Items from a dataset:
++++++++++

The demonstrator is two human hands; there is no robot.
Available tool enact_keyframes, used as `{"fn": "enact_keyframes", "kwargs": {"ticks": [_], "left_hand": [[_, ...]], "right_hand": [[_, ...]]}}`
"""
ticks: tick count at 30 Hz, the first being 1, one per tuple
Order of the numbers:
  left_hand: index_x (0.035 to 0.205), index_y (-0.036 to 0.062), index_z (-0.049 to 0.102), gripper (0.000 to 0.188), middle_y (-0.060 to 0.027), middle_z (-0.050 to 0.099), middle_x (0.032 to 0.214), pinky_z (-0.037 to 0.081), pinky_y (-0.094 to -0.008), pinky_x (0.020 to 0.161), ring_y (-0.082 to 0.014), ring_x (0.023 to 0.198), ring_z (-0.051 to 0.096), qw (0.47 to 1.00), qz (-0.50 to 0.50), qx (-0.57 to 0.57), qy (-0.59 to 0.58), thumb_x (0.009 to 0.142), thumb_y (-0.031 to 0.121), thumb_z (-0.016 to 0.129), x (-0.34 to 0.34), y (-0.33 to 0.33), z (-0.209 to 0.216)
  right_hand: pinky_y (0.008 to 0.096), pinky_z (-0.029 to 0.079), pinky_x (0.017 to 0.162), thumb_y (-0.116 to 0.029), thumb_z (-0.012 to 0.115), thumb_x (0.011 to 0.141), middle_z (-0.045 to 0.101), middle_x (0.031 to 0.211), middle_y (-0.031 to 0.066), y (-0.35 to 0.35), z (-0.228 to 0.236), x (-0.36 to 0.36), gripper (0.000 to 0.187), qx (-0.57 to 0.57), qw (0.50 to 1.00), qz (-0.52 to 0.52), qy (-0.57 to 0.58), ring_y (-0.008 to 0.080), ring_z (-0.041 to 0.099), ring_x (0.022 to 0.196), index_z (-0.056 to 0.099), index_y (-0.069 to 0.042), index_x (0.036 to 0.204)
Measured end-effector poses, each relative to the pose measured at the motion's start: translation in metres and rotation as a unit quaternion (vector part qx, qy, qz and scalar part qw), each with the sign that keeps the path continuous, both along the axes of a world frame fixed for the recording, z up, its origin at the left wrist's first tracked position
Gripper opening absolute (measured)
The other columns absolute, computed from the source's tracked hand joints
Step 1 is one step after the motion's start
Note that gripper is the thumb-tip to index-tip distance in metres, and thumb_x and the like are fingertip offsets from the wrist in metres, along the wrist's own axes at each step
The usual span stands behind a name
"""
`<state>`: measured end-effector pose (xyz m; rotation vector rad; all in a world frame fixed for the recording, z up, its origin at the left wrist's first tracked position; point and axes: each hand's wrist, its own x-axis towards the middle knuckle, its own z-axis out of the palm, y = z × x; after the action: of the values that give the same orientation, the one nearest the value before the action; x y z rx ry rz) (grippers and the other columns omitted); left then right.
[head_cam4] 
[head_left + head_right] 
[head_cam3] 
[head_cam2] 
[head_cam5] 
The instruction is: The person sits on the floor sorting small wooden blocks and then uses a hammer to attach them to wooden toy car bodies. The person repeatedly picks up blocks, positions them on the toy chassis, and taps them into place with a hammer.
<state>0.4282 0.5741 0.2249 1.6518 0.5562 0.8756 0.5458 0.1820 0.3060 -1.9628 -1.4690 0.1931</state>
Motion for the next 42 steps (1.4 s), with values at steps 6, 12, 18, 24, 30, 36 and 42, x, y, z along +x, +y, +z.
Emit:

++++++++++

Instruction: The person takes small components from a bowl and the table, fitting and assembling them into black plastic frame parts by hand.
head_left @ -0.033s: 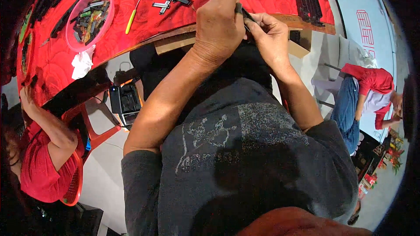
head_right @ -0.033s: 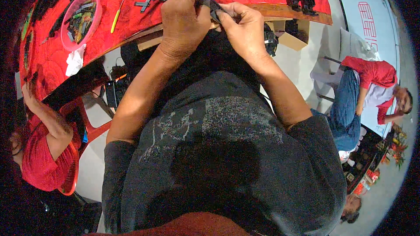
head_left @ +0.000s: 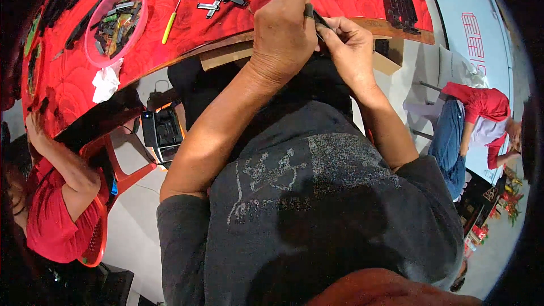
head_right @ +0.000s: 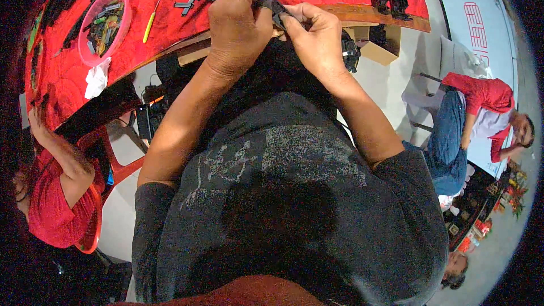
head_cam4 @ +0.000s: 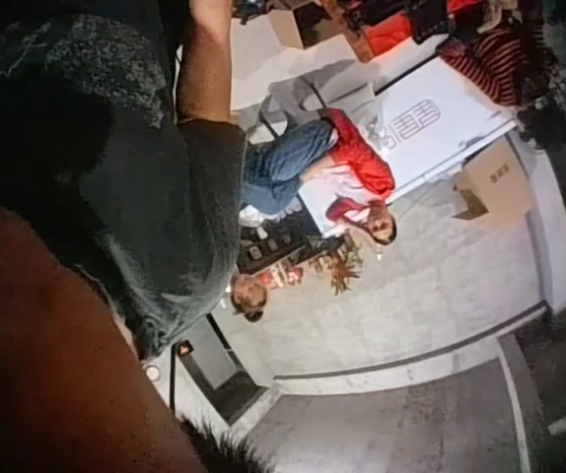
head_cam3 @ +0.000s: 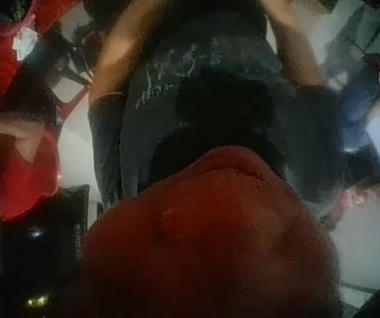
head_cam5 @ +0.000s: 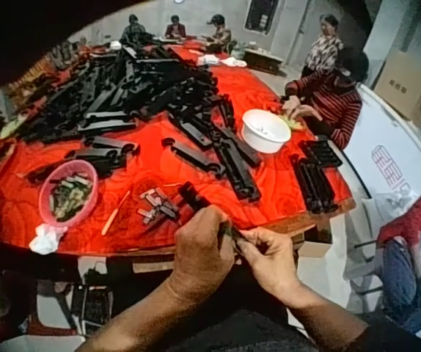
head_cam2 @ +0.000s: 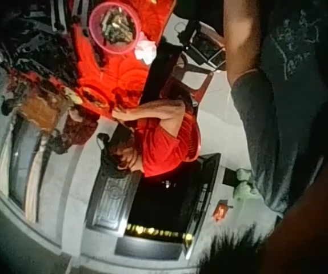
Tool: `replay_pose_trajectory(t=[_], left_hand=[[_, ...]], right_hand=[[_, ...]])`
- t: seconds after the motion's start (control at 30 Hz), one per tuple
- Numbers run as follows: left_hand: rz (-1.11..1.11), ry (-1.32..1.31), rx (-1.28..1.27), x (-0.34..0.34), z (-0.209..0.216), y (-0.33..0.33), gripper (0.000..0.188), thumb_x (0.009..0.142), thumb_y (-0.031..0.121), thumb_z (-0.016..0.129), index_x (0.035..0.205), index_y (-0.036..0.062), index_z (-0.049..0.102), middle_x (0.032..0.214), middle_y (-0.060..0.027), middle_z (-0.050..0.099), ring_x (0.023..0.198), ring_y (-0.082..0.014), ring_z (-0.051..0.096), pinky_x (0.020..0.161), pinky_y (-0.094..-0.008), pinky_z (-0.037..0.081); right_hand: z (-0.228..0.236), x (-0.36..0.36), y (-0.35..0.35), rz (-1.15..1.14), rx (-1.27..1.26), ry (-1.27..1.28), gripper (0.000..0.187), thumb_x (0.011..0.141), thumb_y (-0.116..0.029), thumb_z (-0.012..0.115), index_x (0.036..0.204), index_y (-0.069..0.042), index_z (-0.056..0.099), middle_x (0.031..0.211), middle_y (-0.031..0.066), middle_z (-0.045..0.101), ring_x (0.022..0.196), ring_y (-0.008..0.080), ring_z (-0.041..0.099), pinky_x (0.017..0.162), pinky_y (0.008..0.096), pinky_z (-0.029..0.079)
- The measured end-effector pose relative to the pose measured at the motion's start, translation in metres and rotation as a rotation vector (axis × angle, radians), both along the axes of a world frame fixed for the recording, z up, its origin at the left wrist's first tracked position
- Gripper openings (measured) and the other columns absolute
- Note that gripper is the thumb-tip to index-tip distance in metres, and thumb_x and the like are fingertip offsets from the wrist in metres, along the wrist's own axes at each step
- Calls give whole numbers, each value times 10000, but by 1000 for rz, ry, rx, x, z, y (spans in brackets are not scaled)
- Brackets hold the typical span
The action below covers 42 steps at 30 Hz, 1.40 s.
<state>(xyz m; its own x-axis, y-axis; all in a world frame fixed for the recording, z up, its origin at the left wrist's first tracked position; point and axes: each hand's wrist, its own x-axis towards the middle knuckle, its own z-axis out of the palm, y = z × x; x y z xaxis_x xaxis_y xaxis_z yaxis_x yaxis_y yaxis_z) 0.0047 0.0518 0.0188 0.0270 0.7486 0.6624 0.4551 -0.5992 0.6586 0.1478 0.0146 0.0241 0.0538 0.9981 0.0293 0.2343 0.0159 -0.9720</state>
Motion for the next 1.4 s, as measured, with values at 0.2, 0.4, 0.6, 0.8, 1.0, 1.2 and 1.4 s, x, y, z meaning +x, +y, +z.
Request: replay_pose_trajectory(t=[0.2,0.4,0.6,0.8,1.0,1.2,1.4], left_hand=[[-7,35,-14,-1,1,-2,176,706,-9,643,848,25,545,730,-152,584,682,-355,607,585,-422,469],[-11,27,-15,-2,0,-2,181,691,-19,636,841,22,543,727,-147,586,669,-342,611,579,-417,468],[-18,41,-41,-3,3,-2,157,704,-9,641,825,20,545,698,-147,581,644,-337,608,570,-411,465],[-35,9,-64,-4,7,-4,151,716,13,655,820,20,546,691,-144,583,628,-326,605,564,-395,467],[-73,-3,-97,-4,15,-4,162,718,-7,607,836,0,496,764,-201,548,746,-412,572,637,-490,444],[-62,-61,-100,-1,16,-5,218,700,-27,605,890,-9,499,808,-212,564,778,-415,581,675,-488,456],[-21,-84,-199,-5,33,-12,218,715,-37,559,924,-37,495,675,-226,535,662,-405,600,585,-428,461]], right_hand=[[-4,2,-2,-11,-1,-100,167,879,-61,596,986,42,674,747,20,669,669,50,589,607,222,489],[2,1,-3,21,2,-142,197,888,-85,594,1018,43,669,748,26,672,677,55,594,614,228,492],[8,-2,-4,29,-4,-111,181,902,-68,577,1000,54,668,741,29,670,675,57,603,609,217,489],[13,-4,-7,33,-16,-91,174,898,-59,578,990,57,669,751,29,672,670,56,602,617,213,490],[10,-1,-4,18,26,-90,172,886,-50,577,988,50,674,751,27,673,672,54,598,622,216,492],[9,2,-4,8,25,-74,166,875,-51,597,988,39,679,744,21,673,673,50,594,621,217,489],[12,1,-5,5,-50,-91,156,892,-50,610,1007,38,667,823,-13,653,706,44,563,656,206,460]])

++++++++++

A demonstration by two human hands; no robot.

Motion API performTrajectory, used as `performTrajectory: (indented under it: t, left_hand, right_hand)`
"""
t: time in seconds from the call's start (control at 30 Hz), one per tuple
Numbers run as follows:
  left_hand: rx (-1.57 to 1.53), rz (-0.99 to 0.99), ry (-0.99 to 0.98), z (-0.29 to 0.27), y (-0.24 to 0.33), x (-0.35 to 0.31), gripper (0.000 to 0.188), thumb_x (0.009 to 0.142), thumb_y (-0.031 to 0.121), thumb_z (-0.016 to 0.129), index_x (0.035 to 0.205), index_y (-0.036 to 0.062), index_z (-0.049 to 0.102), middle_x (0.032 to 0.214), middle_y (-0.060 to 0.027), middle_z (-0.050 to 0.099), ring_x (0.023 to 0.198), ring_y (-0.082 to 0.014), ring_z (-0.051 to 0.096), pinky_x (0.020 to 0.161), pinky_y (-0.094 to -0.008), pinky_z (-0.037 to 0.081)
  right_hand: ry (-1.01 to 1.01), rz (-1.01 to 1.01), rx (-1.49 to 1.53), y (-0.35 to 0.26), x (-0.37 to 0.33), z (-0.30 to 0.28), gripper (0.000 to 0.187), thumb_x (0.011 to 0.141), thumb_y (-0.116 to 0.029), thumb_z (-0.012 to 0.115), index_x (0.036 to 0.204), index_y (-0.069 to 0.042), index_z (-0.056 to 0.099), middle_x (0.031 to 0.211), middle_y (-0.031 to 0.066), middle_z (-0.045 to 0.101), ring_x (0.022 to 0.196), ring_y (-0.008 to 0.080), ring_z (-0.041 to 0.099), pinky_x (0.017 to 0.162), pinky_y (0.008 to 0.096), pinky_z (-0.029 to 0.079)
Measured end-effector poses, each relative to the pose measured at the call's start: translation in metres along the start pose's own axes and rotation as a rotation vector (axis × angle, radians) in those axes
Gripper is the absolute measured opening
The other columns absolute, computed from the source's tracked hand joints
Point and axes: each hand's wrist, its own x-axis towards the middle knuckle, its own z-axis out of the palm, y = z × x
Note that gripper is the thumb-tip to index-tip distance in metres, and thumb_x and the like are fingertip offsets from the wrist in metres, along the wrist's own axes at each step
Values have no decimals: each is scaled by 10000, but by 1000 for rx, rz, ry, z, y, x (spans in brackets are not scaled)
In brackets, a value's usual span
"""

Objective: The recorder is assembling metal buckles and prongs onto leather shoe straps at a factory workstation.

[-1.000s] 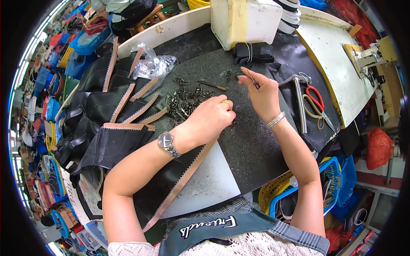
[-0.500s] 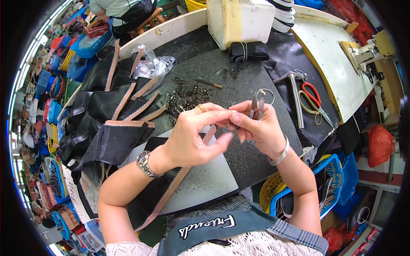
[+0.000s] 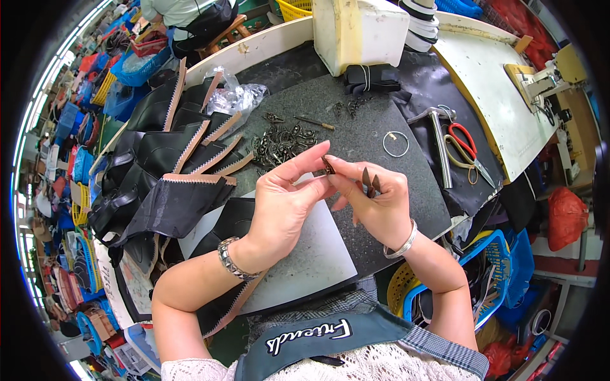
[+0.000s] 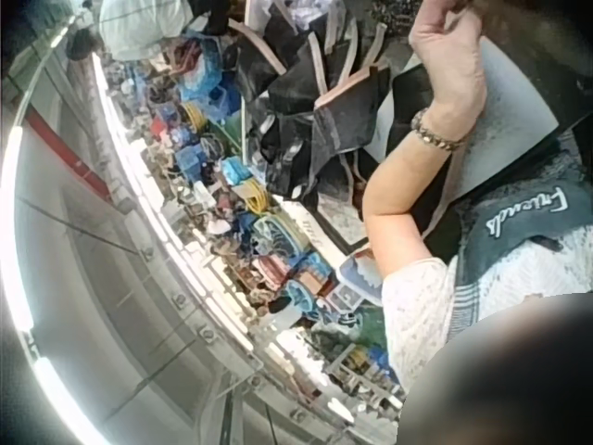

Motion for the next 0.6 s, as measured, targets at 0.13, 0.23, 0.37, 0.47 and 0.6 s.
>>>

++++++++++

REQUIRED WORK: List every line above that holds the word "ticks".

ANSWER BELOW:
Available tool enact_keyframes, used as `{"fn": "enact_keyframes", "kwargs": {"ticks": [_], "left_hand": [[_, ...]], "right_hand": [[_, ...]]}}`
ticks: tick count at 30 Hz, the first being 1, one per tuple

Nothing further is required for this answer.